Of course this is true, we cannot pretend that the 1st century writers held anything close to the idea that we hold (that very rarely gets practiced) of unvarnished truth - the God's eye perspective of history without any human bias.  They were open about their desire to have people put their faith in Jesus.  Luke states it within the first few chapters and so does John - repeatedly, that people would put their faith in Christ.

Remember, though, they lived in an era of myth - story that conveyed truth through sacred narrative.  Whereas we might try to get an objective account from a detached and unbiased source, this was not part of the ancient ethic.  

And just how is this helpful for those who put their faith in all of it?  So far all we have concluded is that the Bible is a collection of biased accounts from an era of myth . . . can't wait to sign up for that!  What we forget is the KIND of story that was reported - not the MANNER in which it is reported.  N.T. Wright has offered an interesting perspective on the issue by saying that the Christian story had a ripple effect on the history of ideas that is bigger than its own biased account.

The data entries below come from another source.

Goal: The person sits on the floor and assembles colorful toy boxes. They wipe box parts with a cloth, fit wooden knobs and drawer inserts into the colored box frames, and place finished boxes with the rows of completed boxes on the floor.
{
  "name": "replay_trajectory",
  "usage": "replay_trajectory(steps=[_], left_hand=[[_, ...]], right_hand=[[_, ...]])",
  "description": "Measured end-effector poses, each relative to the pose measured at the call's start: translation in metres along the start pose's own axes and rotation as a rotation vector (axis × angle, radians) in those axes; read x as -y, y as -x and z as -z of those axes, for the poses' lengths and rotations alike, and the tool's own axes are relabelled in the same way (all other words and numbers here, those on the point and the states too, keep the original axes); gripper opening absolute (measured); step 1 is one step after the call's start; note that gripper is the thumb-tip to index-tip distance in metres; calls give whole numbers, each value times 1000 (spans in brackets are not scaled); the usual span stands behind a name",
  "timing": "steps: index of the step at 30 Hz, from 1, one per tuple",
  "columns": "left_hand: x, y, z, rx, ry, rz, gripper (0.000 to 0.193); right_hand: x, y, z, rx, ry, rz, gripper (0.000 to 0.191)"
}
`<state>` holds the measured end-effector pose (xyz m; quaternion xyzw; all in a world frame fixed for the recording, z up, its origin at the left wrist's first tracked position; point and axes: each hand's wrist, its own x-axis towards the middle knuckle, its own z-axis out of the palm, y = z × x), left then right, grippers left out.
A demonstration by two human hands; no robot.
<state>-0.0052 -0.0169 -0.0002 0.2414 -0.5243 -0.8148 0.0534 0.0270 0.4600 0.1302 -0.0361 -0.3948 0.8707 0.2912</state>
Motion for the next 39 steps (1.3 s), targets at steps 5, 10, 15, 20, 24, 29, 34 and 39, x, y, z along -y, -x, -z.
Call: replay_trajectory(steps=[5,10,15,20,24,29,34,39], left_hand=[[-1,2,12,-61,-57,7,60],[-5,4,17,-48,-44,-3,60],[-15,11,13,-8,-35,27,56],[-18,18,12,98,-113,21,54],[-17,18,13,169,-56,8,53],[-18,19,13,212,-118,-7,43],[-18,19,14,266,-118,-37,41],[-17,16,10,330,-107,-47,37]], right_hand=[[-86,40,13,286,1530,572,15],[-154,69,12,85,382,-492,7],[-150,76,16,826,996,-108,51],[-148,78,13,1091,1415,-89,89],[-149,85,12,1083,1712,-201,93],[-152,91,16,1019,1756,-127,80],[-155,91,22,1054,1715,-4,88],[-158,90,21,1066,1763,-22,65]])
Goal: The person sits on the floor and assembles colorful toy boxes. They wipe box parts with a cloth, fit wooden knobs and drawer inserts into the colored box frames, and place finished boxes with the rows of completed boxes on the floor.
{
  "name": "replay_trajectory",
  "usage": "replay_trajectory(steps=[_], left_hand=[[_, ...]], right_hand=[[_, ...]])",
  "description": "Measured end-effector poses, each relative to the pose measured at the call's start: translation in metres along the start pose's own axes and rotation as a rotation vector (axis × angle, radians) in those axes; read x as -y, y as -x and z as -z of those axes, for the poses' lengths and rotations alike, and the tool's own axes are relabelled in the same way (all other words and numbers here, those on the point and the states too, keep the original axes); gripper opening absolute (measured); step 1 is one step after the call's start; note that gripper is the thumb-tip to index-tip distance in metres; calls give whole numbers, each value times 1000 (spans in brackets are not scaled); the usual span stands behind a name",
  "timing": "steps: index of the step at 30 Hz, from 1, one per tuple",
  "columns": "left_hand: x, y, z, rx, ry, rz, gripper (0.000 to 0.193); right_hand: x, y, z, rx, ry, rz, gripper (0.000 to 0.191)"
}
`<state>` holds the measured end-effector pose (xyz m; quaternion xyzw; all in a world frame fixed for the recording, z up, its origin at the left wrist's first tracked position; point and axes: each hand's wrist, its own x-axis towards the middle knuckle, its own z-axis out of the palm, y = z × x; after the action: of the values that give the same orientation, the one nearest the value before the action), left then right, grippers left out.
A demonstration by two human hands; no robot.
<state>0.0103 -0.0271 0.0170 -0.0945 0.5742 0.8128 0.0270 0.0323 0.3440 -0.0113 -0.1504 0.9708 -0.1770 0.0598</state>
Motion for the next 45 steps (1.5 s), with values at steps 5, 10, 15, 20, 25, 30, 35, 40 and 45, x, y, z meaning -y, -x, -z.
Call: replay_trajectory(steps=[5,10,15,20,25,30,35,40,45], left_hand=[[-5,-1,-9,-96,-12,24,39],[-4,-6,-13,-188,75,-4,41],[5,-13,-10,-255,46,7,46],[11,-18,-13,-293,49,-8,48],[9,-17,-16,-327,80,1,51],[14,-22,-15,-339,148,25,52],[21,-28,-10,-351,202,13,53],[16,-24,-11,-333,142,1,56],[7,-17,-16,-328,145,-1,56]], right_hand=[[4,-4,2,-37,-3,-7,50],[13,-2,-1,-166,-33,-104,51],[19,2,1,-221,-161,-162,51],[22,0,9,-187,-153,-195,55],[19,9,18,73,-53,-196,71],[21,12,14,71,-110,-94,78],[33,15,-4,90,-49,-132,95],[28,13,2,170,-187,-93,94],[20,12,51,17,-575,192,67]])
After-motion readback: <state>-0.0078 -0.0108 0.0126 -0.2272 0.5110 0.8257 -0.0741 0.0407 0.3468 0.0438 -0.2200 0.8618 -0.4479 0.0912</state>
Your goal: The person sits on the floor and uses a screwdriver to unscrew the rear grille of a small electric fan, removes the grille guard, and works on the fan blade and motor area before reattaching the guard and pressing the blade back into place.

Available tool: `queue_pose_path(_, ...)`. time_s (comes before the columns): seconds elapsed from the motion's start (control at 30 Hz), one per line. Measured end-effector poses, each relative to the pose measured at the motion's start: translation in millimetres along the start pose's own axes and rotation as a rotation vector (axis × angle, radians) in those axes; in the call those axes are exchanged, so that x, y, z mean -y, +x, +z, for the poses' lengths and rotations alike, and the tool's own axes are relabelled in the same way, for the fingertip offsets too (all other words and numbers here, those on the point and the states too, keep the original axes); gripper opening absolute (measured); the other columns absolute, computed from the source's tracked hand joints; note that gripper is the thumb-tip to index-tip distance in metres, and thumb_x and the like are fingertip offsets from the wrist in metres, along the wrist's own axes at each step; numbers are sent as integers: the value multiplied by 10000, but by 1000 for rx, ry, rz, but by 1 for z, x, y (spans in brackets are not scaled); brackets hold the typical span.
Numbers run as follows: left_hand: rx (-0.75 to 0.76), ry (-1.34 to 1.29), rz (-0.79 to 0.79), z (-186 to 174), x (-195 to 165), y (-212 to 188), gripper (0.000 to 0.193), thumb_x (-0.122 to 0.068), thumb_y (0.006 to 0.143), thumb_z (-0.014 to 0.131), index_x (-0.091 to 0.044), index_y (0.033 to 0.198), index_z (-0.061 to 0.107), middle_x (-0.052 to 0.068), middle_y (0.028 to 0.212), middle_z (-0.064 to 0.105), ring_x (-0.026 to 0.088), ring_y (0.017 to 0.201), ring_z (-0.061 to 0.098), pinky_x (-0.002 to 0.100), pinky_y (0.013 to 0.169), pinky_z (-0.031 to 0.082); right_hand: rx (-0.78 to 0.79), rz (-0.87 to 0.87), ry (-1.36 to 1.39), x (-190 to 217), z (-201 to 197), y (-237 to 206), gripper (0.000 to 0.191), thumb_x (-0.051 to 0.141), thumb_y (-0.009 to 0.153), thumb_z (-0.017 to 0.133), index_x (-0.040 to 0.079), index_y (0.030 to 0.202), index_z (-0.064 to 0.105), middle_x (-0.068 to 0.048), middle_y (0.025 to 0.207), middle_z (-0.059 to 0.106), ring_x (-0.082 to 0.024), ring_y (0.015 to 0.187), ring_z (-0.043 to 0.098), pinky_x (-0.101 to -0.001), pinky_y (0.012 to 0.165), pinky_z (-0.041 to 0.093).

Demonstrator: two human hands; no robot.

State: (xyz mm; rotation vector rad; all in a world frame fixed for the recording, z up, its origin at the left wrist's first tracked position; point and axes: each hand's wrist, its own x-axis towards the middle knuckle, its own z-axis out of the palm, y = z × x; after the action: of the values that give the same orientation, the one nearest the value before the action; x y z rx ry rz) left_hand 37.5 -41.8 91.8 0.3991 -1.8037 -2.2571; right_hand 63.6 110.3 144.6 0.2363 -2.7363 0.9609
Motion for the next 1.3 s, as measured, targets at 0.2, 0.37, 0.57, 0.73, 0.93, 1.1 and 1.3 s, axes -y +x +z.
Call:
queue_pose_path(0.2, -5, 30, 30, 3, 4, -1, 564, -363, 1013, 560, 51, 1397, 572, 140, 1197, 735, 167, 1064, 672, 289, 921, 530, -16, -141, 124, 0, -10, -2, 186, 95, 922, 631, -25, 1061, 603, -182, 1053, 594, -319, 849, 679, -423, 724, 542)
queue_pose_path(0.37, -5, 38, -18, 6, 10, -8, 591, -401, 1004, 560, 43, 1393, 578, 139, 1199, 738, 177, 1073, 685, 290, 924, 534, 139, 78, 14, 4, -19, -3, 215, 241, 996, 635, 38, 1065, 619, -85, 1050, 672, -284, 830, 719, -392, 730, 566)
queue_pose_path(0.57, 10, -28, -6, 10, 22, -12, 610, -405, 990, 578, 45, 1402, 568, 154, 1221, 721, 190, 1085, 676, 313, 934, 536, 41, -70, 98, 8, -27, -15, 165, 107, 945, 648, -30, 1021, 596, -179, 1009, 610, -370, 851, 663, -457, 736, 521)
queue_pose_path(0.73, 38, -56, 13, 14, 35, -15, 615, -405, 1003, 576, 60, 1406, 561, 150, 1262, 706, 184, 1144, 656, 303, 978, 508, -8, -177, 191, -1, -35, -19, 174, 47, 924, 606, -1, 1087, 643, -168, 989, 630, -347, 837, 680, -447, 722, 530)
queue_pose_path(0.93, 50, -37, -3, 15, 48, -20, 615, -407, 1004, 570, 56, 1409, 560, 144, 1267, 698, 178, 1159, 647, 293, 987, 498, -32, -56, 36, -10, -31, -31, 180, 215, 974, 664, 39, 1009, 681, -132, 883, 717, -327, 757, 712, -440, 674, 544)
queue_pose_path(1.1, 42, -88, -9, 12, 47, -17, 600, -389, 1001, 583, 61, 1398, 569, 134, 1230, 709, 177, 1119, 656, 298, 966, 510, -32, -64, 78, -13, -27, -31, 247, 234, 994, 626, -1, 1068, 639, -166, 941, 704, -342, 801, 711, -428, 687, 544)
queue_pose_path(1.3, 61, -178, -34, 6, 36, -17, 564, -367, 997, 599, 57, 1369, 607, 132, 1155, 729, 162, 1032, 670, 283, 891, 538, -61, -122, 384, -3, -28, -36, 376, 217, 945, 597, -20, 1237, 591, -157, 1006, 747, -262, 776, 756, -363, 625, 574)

See, up until the time of Jesus, there is no concept in the Western tradition of theology of a person who dies and then rises physically from the dead and re-enters the land of the living as a normal body.  There are many who come back as specters or ghosts, and there are some that talk about a god or spirit taking on the form of a body, but no stories of people who return to the land of the living.  The word for his in Greek is anistimi - one that Jesus uses over and over foretelling His own death and resurrection.  The Jews, however, would have no theological category for this.  This is precisely why the disciples were ignorant about His resurrection when it happened.  So for the ancient mind, Jesus keeps talking about this physical return from the dead and everyone interprets it to mean something spiritual perhaps at some time in the future.

What is interesting is that the event of the resurrection, though preached for decades, doesn't show up in written form until the mid part of the century.  Strangely, that is when Wright discovers a spike in references to this idea of 'anistimi' or bodily resurrection - especially in popular Greek stories of the day.  Wright is cautious to make the connection, but it is fascinating that this idea of resurrection seeps into the popular culture and into the minds and hearts of the common person.  

For some reason, in reaction to something, a switch is flipped on and centuries of silence on a particular theological idea comes to an end as we see the use of 'anistimi' multiply in culture.  And these new sources of the idea were not connected with the disciples or the vision of Jesus so we have no fear of bias.  They simply react to something they heard and resonated with.

If they heard the idea, it had to have been preached or taught.

If it was preached or taught, it had to come from conviction (those who taught that Jesus raised from the dead were dealt with severely).

Most convictions come from experiences that change us.